Will Durant, the American historian says this
"Women enjoyed far greater freedom in the Vedic period than in later India. She had more to say in the choice of her mate than the forms of marriage might suggest. She appeared freely at feasts and dances, and joined with men in religious sacrifice. She could study, and like Gargi, engage in philosophical disputation.

Thanks
 
Dear Anand,

Forget vedic times. Am asking about the dharmashastras.

Please give me verse(s) from any dharma shastra (any smrithi) that permits women to receive an education and does not relegate her to a subservient position.

And that i mean without interpolation or self-contradicting stuff within the same smrithi (i mean not like verses within the same manusmrithi that are self-contradictory).

Please provide me with just a clear statement from any smrithi that permits women to get an education and does not self-contradict itself with loopholes or by providing another verse that disallows the same. Thanks.
 
Dear Anand,

Forget vedic times.
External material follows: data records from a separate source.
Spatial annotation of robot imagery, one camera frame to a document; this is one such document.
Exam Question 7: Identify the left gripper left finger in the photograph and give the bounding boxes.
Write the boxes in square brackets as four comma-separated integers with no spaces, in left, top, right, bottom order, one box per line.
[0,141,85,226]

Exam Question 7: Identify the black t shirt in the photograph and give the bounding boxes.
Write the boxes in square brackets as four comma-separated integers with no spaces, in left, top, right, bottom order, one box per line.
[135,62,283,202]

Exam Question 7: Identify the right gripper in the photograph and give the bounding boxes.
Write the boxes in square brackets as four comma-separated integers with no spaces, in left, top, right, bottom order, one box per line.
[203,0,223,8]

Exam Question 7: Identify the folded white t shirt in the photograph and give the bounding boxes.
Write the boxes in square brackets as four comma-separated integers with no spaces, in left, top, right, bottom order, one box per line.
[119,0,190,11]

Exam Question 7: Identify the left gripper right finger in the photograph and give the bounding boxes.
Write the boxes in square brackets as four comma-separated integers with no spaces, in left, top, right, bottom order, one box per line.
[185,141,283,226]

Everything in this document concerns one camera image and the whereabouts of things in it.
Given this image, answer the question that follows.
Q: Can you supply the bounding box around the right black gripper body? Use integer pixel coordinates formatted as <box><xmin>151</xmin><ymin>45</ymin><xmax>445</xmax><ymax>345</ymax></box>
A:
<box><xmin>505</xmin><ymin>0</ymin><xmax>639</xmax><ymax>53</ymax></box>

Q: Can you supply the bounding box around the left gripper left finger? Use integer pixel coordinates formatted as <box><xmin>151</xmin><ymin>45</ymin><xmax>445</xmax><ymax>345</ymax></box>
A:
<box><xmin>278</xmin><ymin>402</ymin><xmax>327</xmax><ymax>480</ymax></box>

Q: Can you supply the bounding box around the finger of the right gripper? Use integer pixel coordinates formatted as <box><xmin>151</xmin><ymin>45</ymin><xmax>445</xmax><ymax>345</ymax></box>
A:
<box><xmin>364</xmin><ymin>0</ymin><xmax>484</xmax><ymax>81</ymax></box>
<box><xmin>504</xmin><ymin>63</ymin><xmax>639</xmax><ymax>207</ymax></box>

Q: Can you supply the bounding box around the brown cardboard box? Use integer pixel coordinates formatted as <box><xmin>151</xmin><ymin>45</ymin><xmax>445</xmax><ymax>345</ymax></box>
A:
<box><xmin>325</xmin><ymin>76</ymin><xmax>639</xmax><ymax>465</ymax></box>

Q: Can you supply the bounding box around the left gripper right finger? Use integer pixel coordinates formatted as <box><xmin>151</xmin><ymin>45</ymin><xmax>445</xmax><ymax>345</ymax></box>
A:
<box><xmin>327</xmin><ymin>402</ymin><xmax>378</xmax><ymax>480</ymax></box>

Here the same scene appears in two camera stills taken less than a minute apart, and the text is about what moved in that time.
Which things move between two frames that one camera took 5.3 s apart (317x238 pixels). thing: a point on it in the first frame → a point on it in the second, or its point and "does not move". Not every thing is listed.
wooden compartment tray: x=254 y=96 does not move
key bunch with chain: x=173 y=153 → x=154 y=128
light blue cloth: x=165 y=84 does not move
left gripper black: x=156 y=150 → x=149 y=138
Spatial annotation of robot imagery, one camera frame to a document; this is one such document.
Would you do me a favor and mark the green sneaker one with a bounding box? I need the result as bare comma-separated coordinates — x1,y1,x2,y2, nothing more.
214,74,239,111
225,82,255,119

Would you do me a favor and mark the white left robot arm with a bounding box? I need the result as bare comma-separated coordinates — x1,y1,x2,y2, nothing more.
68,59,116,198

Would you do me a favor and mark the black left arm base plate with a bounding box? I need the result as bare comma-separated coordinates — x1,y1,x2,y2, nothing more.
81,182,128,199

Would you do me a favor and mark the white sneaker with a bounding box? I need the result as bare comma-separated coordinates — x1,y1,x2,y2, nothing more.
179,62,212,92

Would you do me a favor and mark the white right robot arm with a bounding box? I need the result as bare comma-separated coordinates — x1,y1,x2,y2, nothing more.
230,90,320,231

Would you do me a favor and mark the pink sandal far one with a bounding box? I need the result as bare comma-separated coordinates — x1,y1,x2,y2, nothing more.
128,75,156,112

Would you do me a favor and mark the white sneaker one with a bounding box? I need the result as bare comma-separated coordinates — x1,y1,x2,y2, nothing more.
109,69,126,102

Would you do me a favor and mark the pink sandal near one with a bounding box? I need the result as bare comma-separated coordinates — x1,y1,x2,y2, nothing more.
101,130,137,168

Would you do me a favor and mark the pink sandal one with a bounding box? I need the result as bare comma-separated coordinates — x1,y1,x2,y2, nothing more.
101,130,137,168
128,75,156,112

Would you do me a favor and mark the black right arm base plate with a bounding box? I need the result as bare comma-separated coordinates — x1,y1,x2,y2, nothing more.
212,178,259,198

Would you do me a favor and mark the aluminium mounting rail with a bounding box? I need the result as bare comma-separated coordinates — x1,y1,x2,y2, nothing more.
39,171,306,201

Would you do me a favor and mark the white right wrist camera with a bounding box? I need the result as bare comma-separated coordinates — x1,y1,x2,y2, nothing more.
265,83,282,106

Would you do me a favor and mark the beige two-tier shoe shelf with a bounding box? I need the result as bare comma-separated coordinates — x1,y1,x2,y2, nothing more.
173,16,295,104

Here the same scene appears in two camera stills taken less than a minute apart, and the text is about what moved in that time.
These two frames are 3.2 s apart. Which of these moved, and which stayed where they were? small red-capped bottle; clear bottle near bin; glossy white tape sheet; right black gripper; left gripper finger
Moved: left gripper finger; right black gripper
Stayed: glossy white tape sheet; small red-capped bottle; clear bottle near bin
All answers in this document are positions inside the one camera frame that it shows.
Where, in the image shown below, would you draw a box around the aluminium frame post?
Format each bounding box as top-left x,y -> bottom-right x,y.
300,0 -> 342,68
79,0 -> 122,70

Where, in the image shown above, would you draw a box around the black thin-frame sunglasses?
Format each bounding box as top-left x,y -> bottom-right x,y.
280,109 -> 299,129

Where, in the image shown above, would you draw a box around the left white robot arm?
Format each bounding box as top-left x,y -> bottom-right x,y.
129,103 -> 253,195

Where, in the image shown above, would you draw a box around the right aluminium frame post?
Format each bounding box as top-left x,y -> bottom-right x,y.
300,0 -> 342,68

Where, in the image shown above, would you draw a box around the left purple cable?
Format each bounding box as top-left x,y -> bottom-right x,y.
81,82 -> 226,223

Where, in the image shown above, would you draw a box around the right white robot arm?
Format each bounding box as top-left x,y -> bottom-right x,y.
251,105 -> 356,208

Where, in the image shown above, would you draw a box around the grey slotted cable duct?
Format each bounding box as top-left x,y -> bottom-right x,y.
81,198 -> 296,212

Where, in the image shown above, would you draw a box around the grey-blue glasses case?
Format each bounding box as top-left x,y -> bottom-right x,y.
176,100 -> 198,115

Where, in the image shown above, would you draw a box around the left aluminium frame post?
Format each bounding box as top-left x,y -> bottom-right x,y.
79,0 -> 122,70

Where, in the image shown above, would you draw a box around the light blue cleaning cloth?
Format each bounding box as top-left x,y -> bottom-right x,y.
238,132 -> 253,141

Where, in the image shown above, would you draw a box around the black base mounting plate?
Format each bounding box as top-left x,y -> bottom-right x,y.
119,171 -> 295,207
Am asking about the dharmashastras.

Please give me verse(s) from any dharma shastra (any smrithi) that permits women to receive an education and does not relegate her to a subservient position.

And that i mean without interpolation or self-contradicting stuff within the same smrithi (i mean not like verses within the same manusmrithi that are self-contradictory).

Please provide me with just a clear statement from any smrithi that permits women to get an education and does not self-contradict itself with loopholes or by providing another verse that disallows the same. Thanks.

HH,

I don't know. My reasoning is based on logic. There is no reason for let's say, Yagnavalkya or Apastamba to contradict themselves within the same sutra because they will be termed as a nut. What has come down to us is a lot of translated text. This may have additions and deletions and the translations themselves could be faulty. The dharma sastras are themselves based on the Sruti. If we say the smrtis are crap then the sruti should also be crap. My point is the sages themselves who composed the sastras as a commentary on the sruti could not have said something in contradiction to the Vedas.

If I accept the situation where the sastras suggested all kinds of things which are bad then the I accept the fact that the Vedas containing noble and lofty thoughts and ideals are revealed to a huge number of seers who bring it to the knowledge of the world and then go ahead and write sastras which totally contradict what is said in the Vedas and at the same time preaching the kings and subjects of those times as to what should be followed. This also does not gel with things like female god worship and brahmavadinis and so on.

I have also read the translations of some of the sutras supposedly written by some of this seers and I don't believe in it because they contain stuff which goes against what is said in the Vedas. My belief is a lot of these translations are faulty with additions and deletions according to the whims of the translator. I understand the sastras are further commented by the "Nibandhana granthas". I have not read any of these nibandhanas which I would like to do so.